Hukum Menarik Kembali Tanah Wakaf

Hukum Menarik Kembali Tanah Wakaf

Tanah wakaf kerap kali menimbulkan sengketa, banyak kasus ahli waris pemberi wakaf ternyata meminta kembali wakaf yang telah diberikan. Lantas bagaimana hukum menarik kembali tanah yang sudah diwakafkan? Apakah diperbolehkan dalam Islam?

Misalkan ada seorang ibu mewakafkan tanah warisan yang didapat dari suaminya yang telah meninggal dunia. Beberapa waktu kemudian, si anak ternyata menemui pihak penerima wakaf dan meminta kembali tanah wakaf tersebut. Bagaimana status hukum perkara ini?

Wakaf adalah melepaskan kepemilikan atas harta yang dapat bermanfaat dengan tanpa mengurangi bendanya untuk diserahkan kepada perorangan atau kelompok agar dimanfaatkan untuk tujuan-tujuan yang tidak bertentangan dengan syari’at, dalam waktu selama-lamanya. Jadi jika wakif wafat, harta yang diwakafkan tersebut tidak dapat diwarisi oleh ahli warisnya. Harta yang diwakafkan tidak boleh ditarik kembali karena pada hakikatnya akad wakaf adalah memindahkan kepemilikan kepada Allah.

Dikutip dari rubrik Bahtsul Masail Nahdlatul Ulama, kepemilikan harta yang telah diwakafkan beralih menjadi milik Allah Ta’ala. Hal ini seperti dijelaskan oleh Muhammad Zuhri al Ghamrawi dalam kitab As-Sirajul Wahhaj. ” Menurut pendapat yang azhar dalam madzhab Syafi’i adalah bahwa kepemilikan pada zat harta-benda yang diwakafkan itu berpindah kepada Allah Subhanahu wa Ta’ala.”

Jadi, apabila si ibu telah mewakafkan tanah miliknya secara utuh, maka anak tidak diperbolehkan menarik kembali wakaf tersebut, kecuali jika tanah harta yang diwakafkan tersebut ternyata masih ada hak anak, maka anak boleh meminta kembali harta tersebut, namun sebatas pada bagian yang menjadi haknya.

Apalagi jika tanah yang sudah diwakafkan kemudian telah dikelola dan dimanfaat oleh masyarakat umum, seperti pembangunan sekolah, masjid, mushalla, pondok pesantren, makam, dan lain sebagainya, maka akan merugikan pihak-pihak tertentu yang sudah mengeluarkan materi maupun non materi.
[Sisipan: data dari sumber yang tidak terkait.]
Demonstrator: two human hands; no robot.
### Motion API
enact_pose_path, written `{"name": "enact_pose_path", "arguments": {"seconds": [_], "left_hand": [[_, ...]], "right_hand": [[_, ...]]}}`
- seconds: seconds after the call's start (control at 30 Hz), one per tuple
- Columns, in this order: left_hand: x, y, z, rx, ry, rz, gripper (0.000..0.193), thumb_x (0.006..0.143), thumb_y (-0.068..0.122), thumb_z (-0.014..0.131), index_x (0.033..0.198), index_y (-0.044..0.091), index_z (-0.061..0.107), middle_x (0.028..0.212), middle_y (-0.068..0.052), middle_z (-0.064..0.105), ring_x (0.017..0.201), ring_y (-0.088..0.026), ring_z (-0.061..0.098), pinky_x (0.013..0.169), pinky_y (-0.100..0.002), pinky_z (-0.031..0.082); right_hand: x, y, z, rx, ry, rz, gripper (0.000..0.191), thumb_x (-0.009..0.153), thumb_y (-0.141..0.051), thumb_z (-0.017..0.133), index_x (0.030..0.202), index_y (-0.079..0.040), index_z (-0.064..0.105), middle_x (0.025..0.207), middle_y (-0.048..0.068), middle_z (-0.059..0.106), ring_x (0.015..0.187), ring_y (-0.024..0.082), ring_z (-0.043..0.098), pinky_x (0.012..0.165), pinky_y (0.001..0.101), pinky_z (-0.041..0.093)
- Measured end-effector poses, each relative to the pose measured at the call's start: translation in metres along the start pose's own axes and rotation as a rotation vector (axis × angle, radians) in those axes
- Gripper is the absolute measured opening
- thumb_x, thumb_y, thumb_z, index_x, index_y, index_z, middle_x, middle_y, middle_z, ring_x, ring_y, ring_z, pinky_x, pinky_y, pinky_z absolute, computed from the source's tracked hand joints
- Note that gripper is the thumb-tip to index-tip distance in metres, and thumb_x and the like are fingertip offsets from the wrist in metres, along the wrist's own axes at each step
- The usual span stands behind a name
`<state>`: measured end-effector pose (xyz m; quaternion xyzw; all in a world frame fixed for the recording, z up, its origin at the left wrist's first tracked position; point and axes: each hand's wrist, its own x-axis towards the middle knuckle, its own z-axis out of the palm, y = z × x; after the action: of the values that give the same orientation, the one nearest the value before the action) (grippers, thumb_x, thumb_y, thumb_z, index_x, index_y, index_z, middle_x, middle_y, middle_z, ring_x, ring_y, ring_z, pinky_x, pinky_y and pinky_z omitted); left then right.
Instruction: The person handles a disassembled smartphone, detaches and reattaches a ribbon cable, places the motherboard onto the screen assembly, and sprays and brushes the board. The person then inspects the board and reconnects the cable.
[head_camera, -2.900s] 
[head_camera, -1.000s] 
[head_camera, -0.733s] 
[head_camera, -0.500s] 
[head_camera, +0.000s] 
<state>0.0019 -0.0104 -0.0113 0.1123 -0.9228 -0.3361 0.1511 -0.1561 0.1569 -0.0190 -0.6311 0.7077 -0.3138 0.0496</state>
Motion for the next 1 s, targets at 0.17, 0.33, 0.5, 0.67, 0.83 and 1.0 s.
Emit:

Adapun hukum atau dalil yang menjadi dasar disyariatkannya ibadah wakaf bersumber dari pemahaman teks ayat Al-Qur’an dan juga Sunnah. Karena di dalam ayat Al-Qur’an tidak ada yang menjelaskan secara khusus tentang ibadah wakaf. Yang ada hanya pemahaman terhadap ayat Al-Qur’an yang dikategorikan sebagai amal kebaikan.

لَنْ تَنَالُوا الْبِرَّ حَتّٰى تُنْفِقُوْا مِمَّا تُحِبُّوْنَ ۗوَمَا تُنْفِقُوْا مِنْ شَيْءٍ فَاِنَّ اللّٰهَ بِهٖ عَلِيْمٌ

“Kamu tidak akan memperoleh kebajikan, sebelum kamu menginfakkan sebagian harta yang kamu cintai. Dan apa pun yang kamu infakkan, tentang hal itu sungguh, Allah Maha Mengetahui.” (QS. Al Imran: 92).